DLXXIV.

Publié le 5 Juin 2014

Il s’agit d’être à l’heure. Toujours et en toutes circonstances. Ma vieille tocante, acquise il y a plus de quarante ans, a rendu l’âme. Irréparable. Enfin, paraît-il. Et puis usée, verre rayé, aiguilles bancales. Le bracelet n’en parlons pas. Ce crocodile ne vaut pas mieux que ceux du musée. A force, n’est-ce pas. Ma chère montre venait de chez Richard. Rue Grand-Pont autrefois, mais ça n’existe plus. Bref, un vieil achat. Comme on disait : une folie ! Oui, du temps où j’avais les moyens d’en faire. Ou l’envie. Ce qui m’a passé. Toujours est-il que : être à l’heure et l’avoir, il le faut.

Comment et pourquoi, me voici en quête d’une montre neuve. A presque quatre-vingts trois ans ! Qui prétend que le temps des folies est passé ? Léone, arbitre du bon goût et du raisonnable achat, m’accompagne. Il paraît que je deviens dépensier et que l’argent file. Admettons et reconnaissons que j’ai désormais besoin d’un chaperon. La vieillesse rend conciliant.

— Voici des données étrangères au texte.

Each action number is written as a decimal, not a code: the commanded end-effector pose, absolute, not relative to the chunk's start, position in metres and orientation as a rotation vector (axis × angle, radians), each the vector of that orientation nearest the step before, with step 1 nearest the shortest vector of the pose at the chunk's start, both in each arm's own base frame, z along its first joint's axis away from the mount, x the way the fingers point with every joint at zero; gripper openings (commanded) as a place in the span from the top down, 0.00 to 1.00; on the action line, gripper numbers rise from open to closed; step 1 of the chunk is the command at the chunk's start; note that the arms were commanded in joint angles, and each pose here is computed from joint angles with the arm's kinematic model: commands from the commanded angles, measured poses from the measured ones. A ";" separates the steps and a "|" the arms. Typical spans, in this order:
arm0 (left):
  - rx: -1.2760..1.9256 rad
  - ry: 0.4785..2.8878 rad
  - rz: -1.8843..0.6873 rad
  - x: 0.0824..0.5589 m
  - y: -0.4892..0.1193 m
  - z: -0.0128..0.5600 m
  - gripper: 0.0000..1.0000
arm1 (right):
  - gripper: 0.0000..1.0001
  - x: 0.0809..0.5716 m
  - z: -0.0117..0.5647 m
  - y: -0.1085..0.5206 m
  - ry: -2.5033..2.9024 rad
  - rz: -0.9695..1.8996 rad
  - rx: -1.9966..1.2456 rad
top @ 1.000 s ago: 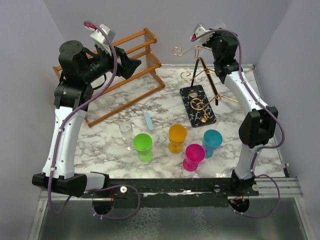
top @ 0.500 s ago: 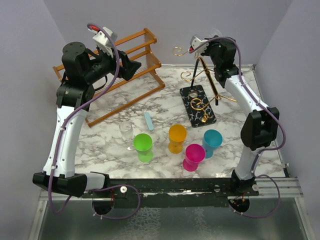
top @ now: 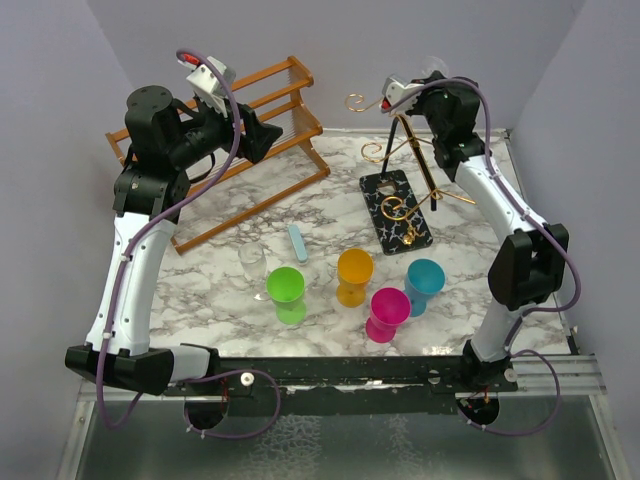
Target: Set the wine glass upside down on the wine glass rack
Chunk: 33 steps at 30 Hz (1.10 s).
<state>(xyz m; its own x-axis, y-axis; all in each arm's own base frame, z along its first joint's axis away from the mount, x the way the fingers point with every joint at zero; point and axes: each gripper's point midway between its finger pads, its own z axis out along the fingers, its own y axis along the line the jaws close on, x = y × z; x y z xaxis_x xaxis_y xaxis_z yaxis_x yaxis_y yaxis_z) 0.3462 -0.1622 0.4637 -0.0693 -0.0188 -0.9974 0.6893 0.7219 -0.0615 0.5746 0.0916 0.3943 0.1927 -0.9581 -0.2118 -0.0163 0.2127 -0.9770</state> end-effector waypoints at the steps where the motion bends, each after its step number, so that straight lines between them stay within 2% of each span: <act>1: 0.581 1.502 -0.621 0.337 -0.160 0.475 0.16 | 0.99 0.564 0.415 0.090 1.096 -0.972 -1.138; 33: 0.583 1.502 -0.614 0.336 -0.159 0.474 0.16 | 0.99 0.557 0.404 0.061 1.219 -1.041 -1.151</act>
<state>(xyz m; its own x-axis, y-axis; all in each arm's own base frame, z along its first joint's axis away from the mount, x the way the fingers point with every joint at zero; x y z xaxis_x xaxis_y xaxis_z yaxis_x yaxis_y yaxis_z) 0.3432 -0.1614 0.4662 -0.0571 -0.0152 -0.9983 0.6901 0.7219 -0.0505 0.5712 0.0759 0.3709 0.1125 -0.9800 -0.1643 -0.0719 0.1569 -0.9850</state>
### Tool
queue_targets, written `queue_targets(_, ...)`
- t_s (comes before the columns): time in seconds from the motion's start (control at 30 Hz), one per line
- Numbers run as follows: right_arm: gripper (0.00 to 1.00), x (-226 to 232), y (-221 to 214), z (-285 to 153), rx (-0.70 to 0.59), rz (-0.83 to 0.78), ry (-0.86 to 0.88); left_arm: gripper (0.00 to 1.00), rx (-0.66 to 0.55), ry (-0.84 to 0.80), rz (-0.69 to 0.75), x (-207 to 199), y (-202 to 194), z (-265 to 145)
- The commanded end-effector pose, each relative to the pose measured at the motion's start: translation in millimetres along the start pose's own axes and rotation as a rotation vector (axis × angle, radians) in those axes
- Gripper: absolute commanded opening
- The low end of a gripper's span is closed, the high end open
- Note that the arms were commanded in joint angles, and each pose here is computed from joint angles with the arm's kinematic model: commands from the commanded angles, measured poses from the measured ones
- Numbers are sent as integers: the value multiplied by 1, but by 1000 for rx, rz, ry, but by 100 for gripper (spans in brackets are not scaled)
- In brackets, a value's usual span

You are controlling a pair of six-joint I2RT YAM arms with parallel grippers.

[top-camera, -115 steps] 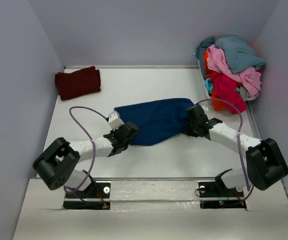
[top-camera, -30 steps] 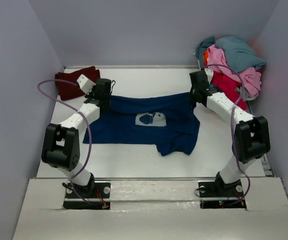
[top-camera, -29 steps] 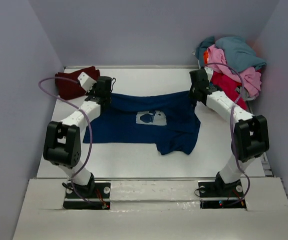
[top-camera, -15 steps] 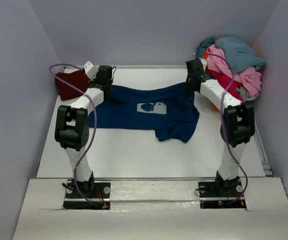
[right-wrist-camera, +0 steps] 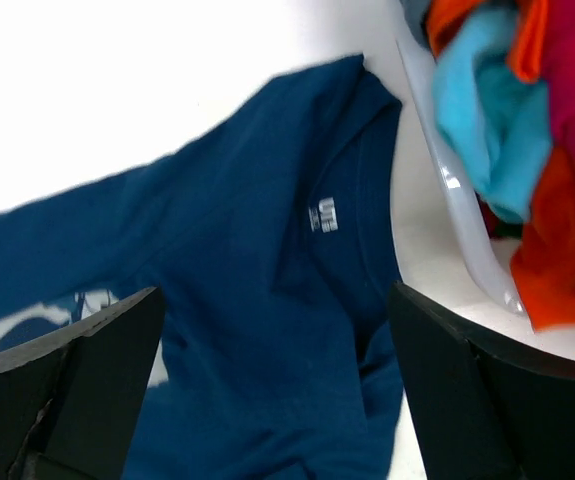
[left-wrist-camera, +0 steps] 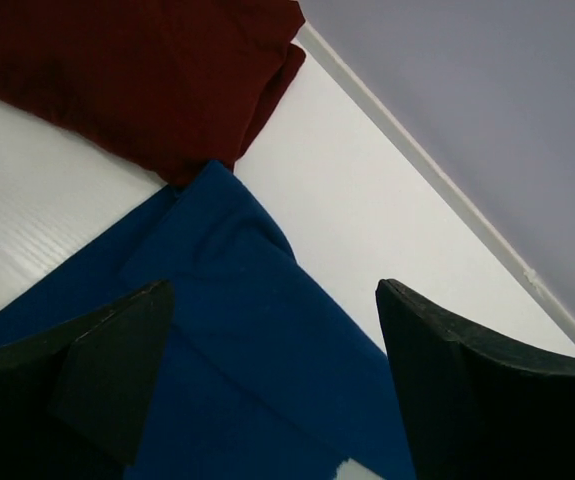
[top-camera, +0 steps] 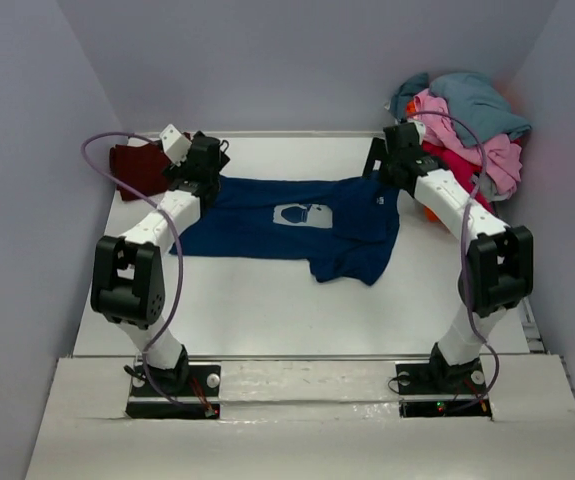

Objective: Fold and stack the t-shirts
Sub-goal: Flatten out the tshirt

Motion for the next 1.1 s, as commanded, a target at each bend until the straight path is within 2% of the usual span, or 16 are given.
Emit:
queue_targets(0.0,96,-11,-3,-41,-37,39,49,93,-76,-4,-24,-3,20,-45)
queue_targets(0.17,87,-21,-58,-50,71,7,50,93,-1,60,7,16,-14,-64)
queue_targets(0.23,84,-23,-70,-59,63,3,68,93,17,81,8,31,-28,-74)
queue_targets(0.27,77,-29,-87,-57,98,-5,56,93,32,73,9,33,-37,-80)
queue_targets(0.4,72,-33,-115,-57,147,-26,63,93,64,86,13,48,-65,-100)
queue_targets(0.73,71,-20,-170,-58,233,-87,89,92,67,102,8,82,-86,-115)
queue_targets(0.8,67,-8,-185,-56,261,-119,104,92,51,109,8,86,-86,-115)
queue_targets(1.07,67,19,-194,-48,271,-167,105,92,68,117,35,83,-99,-104)
Point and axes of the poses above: each gripper's point midway between its finger pads, its own z axis out along the fingers, its own x axis along the line the jaws close on, y = z × x, the point moved 6 cm from there along -z, back along the fingers, and after that the axes turned 2 degrees about -z, right-handed, at the moved point
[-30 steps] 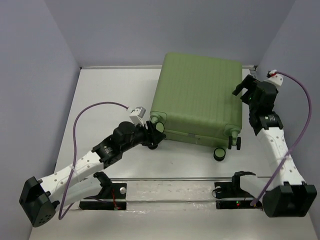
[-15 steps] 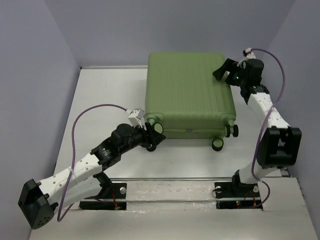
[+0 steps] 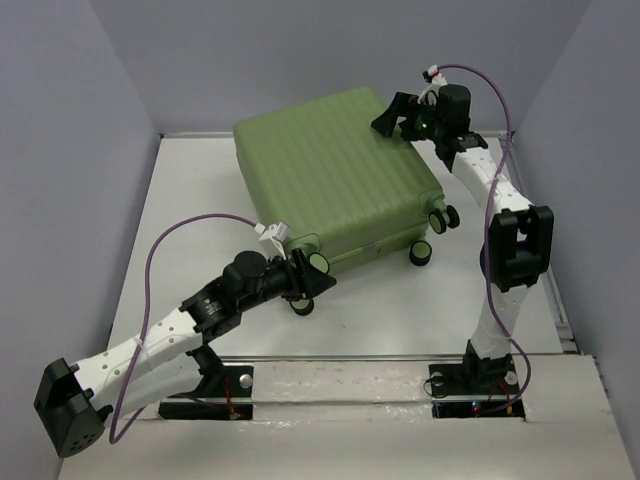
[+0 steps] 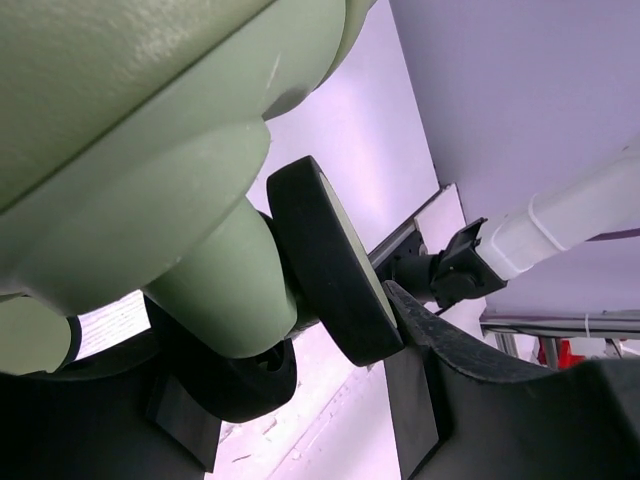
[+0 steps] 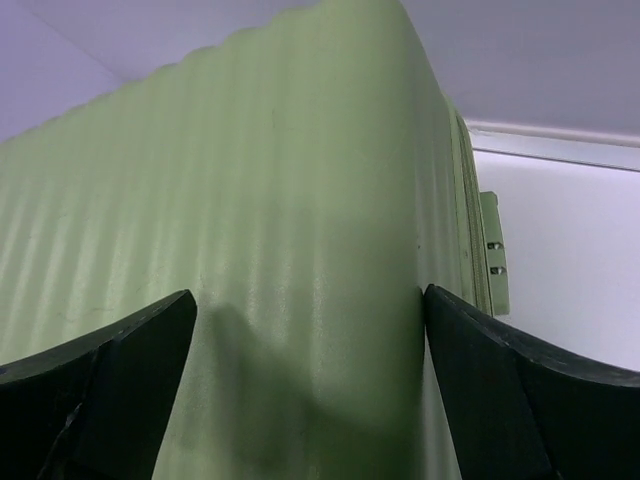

Bon Rouennais, je m’attarde à regarder les vitrines de Lepage, puis de Milliaud. On est donc susceptible, ici, d’acheter des montres à 12.000 euros ! C’est que j’ai vu de mieux, de l’extérieur toutefois. Et quand je dis mieux, je m’entends. De temps à autre, il faut redescendre sur terre. Voyons d’autres boutiques. Notez que c’est vite fait. Ces montres s’assemblent et se ressemblent. Toutes, elles donnent l’heure exacte. Ce qui suffit. Du moins, pour le moment.

Adieu splendeurs d’antan. Oui, les illusions sont perdues. Pour preuve, nous voici chez Maty, rue du Gros-Horloge. La classe à pas cher. Les vendeuses y sont à l’image des montres : grandes, minces, habillées de noir. Cheveux tirés, perchées sur de hauts talons, elles vous jaugent d’un œil professionnel. Clients ? Oui. Bon ou mauvais ? Moyen plus. Lui, vieux, mais avec de l’allure de reste. Elle, plus jeune, et black. Du fric ? Faut voir. Tout ça, d’un coup d’œil ou deux, le temps que vous passiez le seuil. A l’intérieur, l’ambiance est claire et lumineuse. Mais ça l’était déjà dehors. Les montres nous sont présentées. Je m’en désintéresse assez vite.

Au vrai, Léone discute, argumente et s’amuse à jouer l’épouse distinguée. La vendeuse abonde. Il ne faut pas un tour de trotteuse pour qu’on m’ignore à temps complet. Elles comparent, tranchent et décident. Me voici pourvu d’une Bering, marque danoise, dont le design est inspiré par la beauté des paysages arctiques. Pour 199 euros, avouez que c’est donné. Et garantie pour trois ans ! Dans trois ans, je serai mort, chère madame. Oh, monsieur, ne dites pas ça !

N’empêche, il est 15h47. Il faut que ça se sache. Joie et mélancolie des achats. Un mélange où la seconde (sans jeu de mots) domine. Au carrefour, j’aurais aimé être plus riche. Pas pour la montre, non. Comme on dit d’un air modeste : elle est bien. Non, pour avoir l’air. Etre dans le décor. Tenir un rôle meilleur. Pour Léone et pour moi. Mais comment expliquer cela ? Bof, ce sera pour une autre fois.